In the new study published in the biology preprint server bioRxiv, an international consortium of about 100 scientists used both PacBio and Oxford Nanopore technologies to chase down some of the remaining unknown sections of the human genome.
The amount of ground the consortium covered is staggering. “The consortium said that it increased the number of DNA bases from 2.92 billion to 3.05 billion, a 4.5 [percent] increase. But the count of genes increased by just 0.4 [percent], to 19,969,” Stat reports. This shows how big the heavily repeating base pair sequences in this zone are compared to the genes they represent.
The Missing Links
Sequencing godfather George Church, a biologist at Harvard University, told Stat if this work goes through peer review successfully, it will be the first time any vertebrate genome has been fully mapped. And the reason seems to be simply that both new technologies allow very long strings of base pairs to be read at once.
Why is the missing gene information so important? Well, the study of genes experiences a lot of favoritism, with a handful of most popular genes taking up the bulk of research interest and funding. The overlooked genes hold a lot of key mechanisms that cause disease, for example.
There’s one little snag, although it was also a snag for the 2000 announcement of the first draft of the genome.
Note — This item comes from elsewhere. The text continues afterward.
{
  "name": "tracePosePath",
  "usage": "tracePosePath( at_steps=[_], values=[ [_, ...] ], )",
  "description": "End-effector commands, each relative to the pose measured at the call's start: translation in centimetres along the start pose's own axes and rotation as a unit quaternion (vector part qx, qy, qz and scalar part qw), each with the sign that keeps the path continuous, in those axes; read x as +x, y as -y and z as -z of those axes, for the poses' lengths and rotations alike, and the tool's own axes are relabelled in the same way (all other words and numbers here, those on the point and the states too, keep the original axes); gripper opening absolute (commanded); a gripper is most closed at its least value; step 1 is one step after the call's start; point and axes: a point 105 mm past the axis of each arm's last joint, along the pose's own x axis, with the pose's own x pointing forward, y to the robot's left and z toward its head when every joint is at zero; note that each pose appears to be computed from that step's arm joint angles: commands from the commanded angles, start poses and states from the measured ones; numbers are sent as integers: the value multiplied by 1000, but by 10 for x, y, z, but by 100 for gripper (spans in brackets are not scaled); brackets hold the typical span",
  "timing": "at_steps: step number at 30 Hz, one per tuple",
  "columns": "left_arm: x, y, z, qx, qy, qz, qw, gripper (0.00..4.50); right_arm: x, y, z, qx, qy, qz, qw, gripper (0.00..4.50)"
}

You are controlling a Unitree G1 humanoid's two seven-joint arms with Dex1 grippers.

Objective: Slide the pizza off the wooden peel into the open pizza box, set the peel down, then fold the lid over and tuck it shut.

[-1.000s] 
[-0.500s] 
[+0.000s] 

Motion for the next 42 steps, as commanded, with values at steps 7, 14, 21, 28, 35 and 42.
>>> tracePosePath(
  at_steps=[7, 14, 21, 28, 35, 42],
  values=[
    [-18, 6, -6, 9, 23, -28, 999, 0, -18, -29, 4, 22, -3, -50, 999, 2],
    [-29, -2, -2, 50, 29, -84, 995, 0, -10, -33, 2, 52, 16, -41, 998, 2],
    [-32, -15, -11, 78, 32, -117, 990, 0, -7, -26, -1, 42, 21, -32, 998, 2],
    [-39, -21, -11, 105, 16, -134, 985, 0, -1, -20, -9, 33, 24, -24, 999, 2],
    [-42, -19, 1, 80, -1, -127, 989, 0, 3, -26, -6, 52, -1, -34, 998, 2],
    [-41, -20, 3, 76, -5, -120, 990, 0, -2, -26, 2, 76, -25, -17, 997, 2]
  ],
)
Both projects studied cells that had just 23 chromosomes instead of the full 46. That’s because they use cells derived from the reproductive system, where eggs and sperm each carry half of a full chromosomal load.
The cell is from a hydatidiform mole, a kind of reproductive growth that represents an extremely early, unviable union between a sperm and an egg cell that has no nucleus. Choosing this kind of cell, which has been kept and cultured as a “cell line” used for research purposes, cuts the huge sequencing job in half.
The next step is for the study to appear in a peer-reviewed publication. After that, though, both PacBio and Oxford seek to sequence the entire 46-chromosome human genome. But we might be waiting a while.